What is bleaching earth? What is granular bleaching earth made of?
This passage is going to talk about the followings of granular bleaching earth:
(1) Introduction to granular bleaching earth
(2) Natural bleaching earth
(3) Applications of granular bleaching earth
Bleaching earth, commonly referred to as fullerite, is a type of clay mined in Asia, Britain, India, and the United States.
Once this mineral-rich substance is obtained from the earth, it is processed and used for absorption, bleaching and filtration. After industrial use, the earth must be processed again and recycled for reuse or safe disposal. Scientists use beaker attapulgite, bentonite and montmorillonite clay are the most common substances in bleaching earth, alone or in combination.
In its original state, clay mainly contains silica, followed by aluminum. This clay usually also contains iron, magnesium and calcium. Clay deposits are similar to soil, ranging in color from pale yellow or brown to yellow or pure white. It is highly absorbent and usually has a smooth, greasy feel.
Acid clay is also known as natural bleaching earth, which is naturally produced clay with bleaching properties. It is a white and white gray clay with montmorillonite, albite and quartz as the main components. It is made of bentonite. One kind.
It is mainly the product of the decomposition of vitreous volcanic rock, which does not swell after absorbing water, and the pH of the suspension is weakly acidic. It is different from alkaline bentonite; its bleaching performance is worse than that of activated clay. The colors are generally light yellow, green-white, gray, olive, brown, milky white, pink, blue and so on. There are very few pure white ones. The density is 2.7-2.9g/cm. Apparent density is often low due to porosity. The chemical composition is similar to ordinary clay, the main chemical composition is aluminum oxide, silicon dioxide, water and a small amount of iron, magnesium, calcium and so on. No plasticity, high adsorption. Because it contains a lot of water-containing silicic acid, it is acidic to litmus. The water is easy to crack and has a large water content. Generally, the finer the finer, the higher the decolorizing power.
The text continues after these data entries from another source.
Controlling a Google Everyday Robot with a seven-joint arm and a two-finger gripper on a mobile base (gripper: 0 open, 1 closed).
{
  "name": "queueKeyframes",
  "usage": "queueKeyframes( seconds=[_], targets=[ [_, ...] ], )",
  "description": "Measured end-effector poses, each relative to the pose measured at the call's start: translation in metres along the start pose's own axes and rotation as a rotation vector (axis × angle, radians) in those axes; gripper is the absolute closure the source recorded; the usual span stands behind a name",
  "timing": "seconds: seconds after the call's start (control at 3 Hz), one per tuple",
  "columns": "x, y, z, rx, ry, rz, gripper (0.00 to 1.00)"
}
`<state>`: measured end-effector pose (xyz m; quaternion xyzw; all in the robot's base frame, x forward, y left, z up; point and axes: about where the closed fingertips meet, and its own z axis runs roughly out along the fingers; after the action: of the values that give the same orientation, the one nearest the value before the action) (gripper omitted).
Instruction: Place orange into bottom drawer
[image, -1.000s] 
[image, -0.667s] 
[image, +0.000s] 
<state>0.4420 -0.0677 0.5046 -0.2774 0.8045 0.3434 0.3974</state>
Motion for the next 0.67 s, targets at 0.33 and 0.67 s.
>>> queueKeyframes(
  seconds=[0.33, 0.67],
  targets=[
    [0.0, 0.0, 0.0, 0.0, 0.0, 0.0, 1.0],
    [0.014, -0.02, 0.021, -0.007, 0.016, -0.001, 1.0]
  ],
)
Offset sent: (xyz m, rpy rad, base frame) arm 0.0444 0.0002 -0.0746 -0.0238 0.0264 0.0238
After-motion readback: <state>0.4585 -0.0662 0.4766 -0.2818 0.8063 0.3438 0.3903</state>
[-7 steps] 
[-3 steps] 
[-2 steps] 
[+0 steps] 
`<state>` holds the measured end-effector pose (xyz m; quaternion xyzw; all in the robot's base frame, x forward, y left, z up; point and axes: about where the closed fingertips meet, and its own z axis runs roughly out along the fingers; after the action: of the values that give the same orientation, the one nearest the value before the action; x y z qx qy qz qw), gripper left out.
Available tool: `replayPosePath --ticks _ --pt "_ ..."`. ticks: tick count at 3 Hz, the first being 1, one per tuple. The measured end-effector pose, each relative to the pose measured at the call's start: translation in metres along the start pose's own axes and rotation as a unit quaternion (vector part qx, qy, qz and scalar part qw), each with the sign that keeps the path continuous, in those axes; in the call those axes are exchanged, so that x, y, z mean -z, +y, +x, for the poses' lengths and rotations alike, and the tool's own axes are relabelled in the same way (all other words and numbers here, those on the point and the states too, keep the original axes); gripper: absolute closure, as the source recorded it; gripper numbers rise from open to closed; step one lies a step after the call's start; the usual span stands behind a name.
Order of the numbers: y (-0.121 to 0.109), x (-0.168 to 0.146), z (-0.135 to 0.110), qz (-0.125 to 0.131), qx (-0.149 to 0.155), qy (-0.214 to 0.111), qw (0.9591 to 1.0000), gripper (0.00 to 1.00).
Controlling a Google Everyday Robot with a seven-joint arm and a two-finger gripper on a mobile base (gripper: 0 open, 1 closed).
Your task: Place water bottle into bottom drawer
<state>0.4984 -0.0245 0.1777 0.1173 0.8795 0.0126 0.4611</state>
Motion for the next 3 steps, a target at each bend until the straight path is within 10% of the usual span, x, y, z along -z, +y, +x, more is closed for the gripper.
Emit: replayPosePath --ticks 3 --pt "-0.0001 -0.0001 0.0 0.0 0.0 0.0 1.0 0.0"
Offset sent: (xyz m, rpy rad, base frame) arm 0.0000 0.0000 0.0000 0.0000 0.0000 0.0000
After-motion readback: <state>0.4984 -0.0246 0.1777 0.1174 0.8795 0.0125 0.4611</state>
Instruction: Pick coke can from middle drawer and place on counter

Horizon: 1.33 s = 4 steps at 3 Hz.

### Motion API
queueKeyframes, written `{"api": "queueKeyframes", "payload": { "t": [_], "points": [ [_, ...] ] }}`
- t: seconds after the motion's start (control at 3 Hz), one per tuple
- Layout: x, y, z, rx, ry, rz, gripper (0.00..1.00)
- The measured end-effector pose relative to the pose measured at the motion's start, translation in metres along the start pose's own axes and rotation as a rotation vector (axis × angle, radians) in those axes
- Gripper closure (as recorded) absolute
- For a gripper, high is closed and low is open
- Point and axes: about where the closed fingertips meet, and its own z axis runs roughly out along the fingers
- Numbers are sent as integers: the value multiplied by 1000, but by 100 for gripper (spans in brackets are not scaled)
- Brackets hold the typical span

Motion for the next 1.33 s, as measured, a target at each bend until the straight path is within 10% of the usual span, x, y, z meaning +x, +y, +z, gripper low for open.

This clay is named "Bleaching earth" because it can remove pigments from oils and other chemicals.
Although it can be used in its natural state, manufacturing plants usually wash and heat the bleaching earth to reduce moisture content and eliminate microorganisms. The soil is then dried, and the processing plant crushes the finished product into small particles. The activated bleaching earth is mixed with hydrochloric acid, sulfuric acid or other acids in the form of a slurry. As a result, the clay is thoroughly washed, dried and ground. The manufacturer sells the finished products in grades, and their moisture content and particle size are different. The moisture content is between 6% and 12%, and the particle size ranges from 25 microns to larger particles, which are the same as those commonly found in cat litter.
It can also remove the colors normally associated with carotenoids, chlorophyll and chlorophyll.
Bleaching clay can also absorb unpleasant odors, including ammonia, sulfur, and tar. Manufacturers often use this compound to filter impurities in petroleum products, from food-grade petroleum to jet fuel. These clays are combined with brine and are often used as lubricants for drilling oils.
Some manufacturers also use clay as an ingredient in beauty products. Attapulgite is an ingredient in some antidiarrheals. The water absorption of clay makes it retain some oil or chemicals when used as a filter. These substances may be flammable. Or harmful characteristics, handling is a potential safety hazard. The processing plant mixes this material called waste bleaching earth with a solvent, cleans the clay with steam, combines the earth with acid, and then further washes, dries and grinds the soil.